* WHAT TO DO *
When you write out the entries, keep every line exactly as it appears.

* MATERIALS PROVIDED *
####################

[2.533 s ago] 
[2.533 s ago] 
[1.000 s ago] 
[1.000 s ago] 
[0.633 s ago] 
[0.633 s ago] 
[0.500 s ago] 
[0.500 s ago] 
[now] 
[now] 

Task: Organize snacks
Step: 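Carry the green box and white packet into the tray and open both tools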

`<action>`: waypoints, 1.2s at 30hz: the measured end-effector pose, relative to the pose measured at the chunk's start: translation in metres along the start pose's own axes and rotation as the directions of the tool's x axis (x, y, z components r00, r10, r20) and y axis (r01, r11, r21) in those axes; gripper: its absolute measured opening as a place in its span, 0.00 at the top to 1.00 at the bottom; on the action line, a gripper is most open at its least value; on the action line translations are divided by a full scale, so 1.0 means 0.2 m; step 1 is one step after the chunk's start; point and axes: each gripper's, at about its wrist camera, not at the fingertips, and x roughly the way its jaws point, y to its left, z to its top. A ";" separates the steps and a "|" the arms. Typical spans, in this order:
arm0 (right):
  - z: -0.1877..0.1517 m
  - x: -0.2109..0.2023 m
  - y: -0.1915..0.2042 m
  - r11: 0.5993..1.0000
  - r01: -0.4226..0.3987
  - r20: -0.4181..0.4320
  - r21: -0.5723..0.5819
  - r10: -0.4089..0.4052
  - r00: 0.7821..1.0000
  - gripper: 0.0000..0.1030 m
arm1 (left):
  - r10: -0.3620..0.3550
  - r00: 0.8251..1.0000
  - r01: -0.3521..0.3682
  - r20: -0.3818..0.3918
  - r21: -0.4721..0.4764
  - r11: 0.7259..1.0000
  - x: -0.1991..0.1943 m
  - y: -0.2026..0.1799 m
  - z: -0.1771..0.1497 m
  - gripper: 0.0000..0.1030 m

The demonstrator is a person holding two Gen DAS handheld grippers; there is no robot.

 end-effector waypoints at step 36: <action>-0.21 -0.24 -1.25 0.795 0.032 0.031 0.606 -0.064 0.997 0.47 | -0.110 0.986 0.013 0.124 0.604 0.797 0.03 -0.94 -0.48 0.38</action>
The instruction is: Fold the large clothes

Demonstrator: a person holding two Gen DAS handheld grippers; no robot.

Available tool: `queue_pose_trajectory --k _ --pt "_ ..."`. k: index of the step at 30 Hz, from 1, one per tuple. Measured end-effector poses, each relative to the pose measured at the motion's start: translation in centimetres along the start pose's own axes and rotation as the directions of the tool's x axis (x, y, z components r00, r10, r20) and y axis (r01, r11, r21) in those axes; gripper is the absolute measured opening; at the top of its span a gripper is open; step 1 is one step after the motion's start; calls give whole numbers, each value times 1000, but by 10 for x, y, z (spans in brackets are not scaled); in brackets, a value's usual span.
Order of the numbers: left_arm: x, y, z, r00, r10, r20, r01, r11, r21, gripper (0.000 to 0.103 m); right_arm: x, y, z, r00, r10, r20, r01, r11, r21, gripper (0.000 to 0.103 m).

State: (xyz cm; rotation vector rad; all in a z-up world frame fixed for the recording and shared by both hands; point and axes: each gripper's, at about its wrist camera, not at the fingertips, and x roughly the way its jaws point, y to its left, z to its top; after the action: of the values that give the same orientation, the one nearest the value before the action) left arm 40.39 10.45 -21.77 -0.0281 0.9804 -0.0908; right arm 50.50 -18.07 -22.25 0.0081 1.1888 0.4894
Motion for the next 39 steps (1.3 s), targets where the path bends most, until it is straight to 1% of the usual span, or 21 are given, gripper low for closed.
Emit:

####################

* SOLUTION TO THIS TASK *
[2.533 s ago] 
[2.533 s ago] 
[1.000 s ago] 
[1.000 s ago] 
[0.633 s ago] 
[0.633 s ago] 
[0.500 s ago] 
[0.500 s ago] 
[now] 
[now] 

Task: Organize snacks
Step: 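Carry the green box and white packet into the tray and open both tools
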
`<action>`: waypoints, 1.2s at 30hz: the measured end-effector pose, relative to the pose measured at the chunk's start: translation in metres along the start pose's own axes and rotation as the directions of the tool's x axis (x, y, z components r00, r10, r20) and y axis (r01, r11, r21) in those axes; gripper: its absolute measured opening as a place in its span, 0.00 at the top to 1.00 at the bottom; on the action line, a gripper is most open at its least value; on the action line translations are divided by a full scale, so 1.0 means 0.2 m; step 1 is one step after the chunk's start; point and axes: each gripper's, at about its wrist camera, not at the fingertips, and x roughly the way its jaws point, y to its left, z to its top. A ";" separates the steps and a "|" the arms. Typical spans, in this order:
arm0 (right):
  - z: -0.1877..0.1517 m
  - x: -0.2109..0.2023 m
  - y: -0.1915..0.2042 m
  - r11: 0.5993..1.0000
  - r01: -0.4226..0.3987
  - r20: -0.4181..0.4320
  - r21: -0.5723..0.5819
  - r10: -0.4089..0.4052
  - r00: 0.7821..1.0000
  - gripper: 0.0000..0.1030 m
arm1 (left):
  - r10: -0.3620..0.3550
  - r00: 0.8251..1.0000
  - r01: -0.3521..0.3682
  - r20: -0.3818..0.3918
  - r21: -0.4721..0.4764
  - r11: 0.7259..1.0000
  - x: -0.1991..0.1943 m
  - y: -0.2026..0.1799 m
  - z: -0.1771..0.1497 m
  - gripper: 0.0000..0.1030 m

The demonstrator is a person holding two Gen DAS handheld grippers; there is no robot.

 end-effector waypoints at step 36: <action>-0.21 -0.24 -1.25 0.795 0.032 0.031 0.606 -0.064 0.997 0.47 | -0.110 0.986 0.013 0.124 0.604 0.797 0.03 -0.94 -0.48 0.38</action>
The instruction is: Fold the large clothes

Demonstrator: a person holding two Gen DAS handheld grippers; no robot.

Available tool: `queue_pose_trajectory --k _ --pt "_ ..."`. k: index of the step at 30 Hz, from 1, one per tuple. Measured end-effector poses, each relative to the pose measured at the motion's start: translation in centimetres along the start pose's own axes and rotation as the directions of the tool's x axis (x, y, z components r00, r10, r20) and y axis (r01, r11, r21) in those axes; gripper is the absolute measured opening; at the top of its span a gripper is open; step 1 is one step after the motion's start; calls give whole numbers, each value times 1000, but by 10 for x, y, z (spans in brackets are not scaled); in brackets, a value's usual span.
Order of the numbers: left_arm: x, y, z, r00, r10, r20, r01, r11, r21, gripper (0.000 to 0.103 m); right_arm: x, y, z, r00, r10, r20, r01, r11, r21, gripper (0.000 to 0.103 m).

State: (xyz cm; rotation vector rad; all in a z-up world frame fixed for the recording and shared by both hands; point and axes: each gripper's, at about its wrist camera, not at the fingertips, and x roughly the way its jaws point, y to its left, z to its top; after the action: of the values that give the same orientation, the one nearest the value before the action) left arm 40.39 10.45 -21.77 -0.0281 0.9804 -0.0908; right arm 50.50 -18.07 -22.25 0.0081 1.1888 0.4894
Motion for the next 39 steps (1.3 s), targets where the path bends most, until it is straight to 1% of the usual span, or 21 are given, gripper low for closed.
Emit:

That is the complete output.